## Directions for this task
Repeat verbatim, and only, the lines of the data below, beginning at the line that contains "white paper takeout" and stopping after the line that contains "camouflage folded garment: x=227".

====== Supplied material ======

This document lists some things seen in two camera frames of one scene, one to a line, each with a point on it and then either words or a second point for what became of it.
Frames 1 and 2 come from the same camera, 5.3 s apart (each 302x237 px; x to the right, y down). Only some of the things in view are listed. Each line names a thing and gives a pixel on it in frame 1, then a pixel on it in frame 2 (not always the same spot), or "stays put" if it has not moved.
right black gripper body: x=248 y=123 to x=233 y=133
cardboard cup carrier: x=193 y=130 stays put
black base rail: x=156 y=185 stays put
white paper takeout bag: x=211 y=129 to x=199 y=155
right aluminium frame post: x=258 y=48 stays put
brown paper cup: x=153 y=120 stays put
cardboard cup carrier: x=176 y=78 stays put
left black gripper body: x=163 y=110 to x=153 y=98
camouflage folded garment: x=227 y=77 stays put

======
====== Supplied material ======

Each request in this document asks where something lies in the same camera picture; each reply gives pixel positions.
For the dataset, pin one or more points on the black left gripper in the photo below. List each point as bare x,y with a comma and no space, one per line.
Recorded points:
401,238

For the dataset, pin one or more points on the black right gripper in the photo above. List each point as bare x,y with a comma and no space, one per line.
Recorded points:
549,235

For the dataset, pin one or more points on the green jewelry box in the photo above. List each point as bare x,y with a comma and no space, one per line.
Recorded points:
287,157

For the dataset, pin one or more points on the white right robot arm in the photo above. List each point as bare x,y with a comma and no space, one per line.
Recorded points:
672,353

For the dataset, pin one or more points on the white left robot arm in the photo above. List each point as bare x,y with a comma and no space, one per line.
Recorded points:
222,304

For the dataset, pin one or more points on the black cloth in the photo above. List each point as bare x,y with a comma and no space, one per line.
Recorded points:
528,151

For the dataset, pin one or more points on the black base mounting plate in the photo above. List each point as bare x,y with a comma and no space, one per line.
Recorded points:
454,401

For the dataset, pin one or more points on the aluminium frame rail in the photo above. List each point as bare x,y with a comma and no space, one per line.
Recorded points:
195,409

======

## Answer box
white paper takeout bag: x=211 y=129 to x=199 y=155
right aluminium frame post: x=258 y=48 stays put
brown paper cup: x=153 y=120 stays put
cardboard cup carrier: x=176 y=78 stays put
left black gripper body: x=163 y=110 to x=153 y=98
camouflage folded garment: x=227 y=77 stays put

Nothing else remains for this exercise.